▶ EXERCISE DESCRIPTION:
Each line of the data below should be restated exactly, with images left out.

-=-=-

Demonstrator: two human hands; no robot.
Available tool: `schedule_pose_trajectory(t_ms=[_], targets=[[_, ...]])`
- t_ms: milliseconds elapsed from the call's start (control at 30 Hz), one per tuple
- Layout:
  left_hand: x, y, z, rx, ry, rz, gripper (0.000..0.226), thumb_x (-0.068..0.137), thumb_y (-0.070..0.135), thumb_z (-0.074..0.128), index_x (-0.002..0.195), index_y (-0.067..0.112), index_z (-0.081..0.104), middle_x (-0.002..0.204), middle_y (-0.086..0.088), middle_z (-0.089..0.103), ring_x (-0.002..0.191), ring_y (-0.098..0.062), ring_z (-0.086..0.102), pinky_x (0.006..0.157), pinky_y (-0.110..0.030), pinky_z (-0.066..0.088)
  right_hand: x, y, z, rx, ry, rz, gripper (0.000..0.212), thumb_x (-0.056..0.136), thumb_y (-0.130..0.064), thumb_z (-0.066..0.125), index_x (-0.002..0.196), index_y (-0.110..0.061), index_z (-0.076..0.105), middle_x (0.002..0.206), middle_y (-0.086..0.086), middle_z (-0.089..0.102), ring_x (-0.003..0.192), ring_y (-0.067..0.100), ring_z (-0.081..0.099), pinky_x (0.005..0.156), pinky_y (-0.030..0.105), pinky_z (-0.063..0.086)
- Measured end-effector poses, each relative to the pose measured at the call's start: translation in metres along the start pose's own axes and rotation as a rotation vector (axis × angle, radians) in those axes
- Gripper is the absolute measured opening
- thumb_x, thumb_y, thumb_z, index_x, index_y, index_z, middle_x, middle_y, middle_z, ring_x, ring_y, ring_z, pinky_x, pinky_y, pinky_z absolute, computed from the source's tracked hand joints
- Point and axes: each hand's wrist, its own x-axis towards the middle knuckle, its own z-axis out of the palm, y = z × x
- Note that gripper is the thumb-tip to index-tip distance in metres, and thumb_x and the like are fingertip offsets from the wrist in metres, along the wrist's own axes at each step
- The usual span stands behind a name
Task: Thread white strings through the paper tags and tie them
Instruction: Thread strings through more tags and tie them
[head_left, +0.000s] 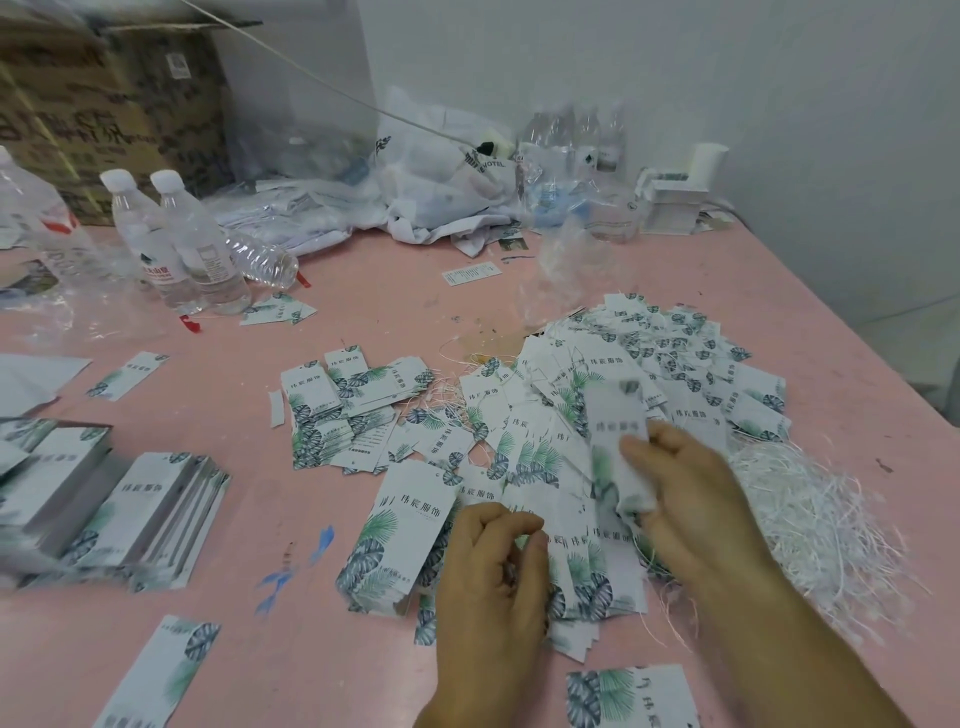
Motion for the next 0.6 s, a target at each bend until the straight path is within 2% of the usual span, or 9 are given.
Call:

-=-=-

▶ SOLVED EXERCISE:
Demonstrator: two human hands; no robot.
Available tool: `schedule_pose_trajectory(t_ms=[_], targets=[[_, ...]])`
- t_ms: milliseconds elapsed from the call's start (control at 30 Hz), one per tuple
- Layout:
  left_hand: x, y, z, rx, ry, rz, gripper (0.000..0.226), thumb_x (-0.068..0.137), thumb_y (-0.070..0.135), thumb_z (-0.074..0.128), index_x (-0.002..0.195), index_y (-0.067..0.112), index_z (-0.081..0.104), middle_x (-0.002..0.204), middle_y (-0.086..0.088), middle_z (-0.089..0.103), ring_x (-0.002..0.191), ring_y (-0.098..0.062), ring_z (-0.086..0.102), pinky_x (0.006..0.157), pinky_y (-0.110..0.030), pinky_z (-0.066..0.088)
  right_hand: x, y, z, rx, ry, rz, gripper (0.000..0.212), thumb_x (-0.056..0.136), thumb_y (-0.130..0.064), thumb_z (-0.066..0.125), index_x (-0.002..0.196), index_y (-0.110..0.061), index_z (-0.076..0.105), middle_x (0.002..0.206), middle_y (-0.086..0.086), middle_z (-0.089..0.102), ring_x (-0.003..0.192), ring_y (-0.067..0.100), ring_z (-0.081..0.099), pinky_x (0.005..0.156), pinky_y (-0.030..0.105), pinky_z (-0.063..0.086)
- Measured end-effector poses, each relative to the pose measured at the call's start: translation in metres along the start pose's own axes and rotation as a rotation vector (axis × angle, radians) in those axes
- Gripper is the absolute measured opening
- thumb_x, thumb_y, thumb_z, index_x, index_y, index_z, middle_x, middle_y, middle_z, ring_x, ring_y, ring_z, pinky_x, pinky_y, pinky_z absolute, computed from the source's tracked hand joints
- Point and axes: each hand's wrist, its own x-axis towards the middle knuckle, its own z-axis out of the palm, y = z × x
- Note that gripper is the thumb-tip to index-tip distance in metres, and thumb_x and the like are fingertip offsets from the wrist in metres, along the wrist's own axes at each step
- The usual span stands behind a name
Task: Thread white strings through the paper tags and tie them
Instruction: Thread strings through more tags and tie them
[head_left, +0.000s] 
Motion for the next 0.6 s, a target at each bend until the straight path is within 2% of the usual span, or 9 are given.
Call:

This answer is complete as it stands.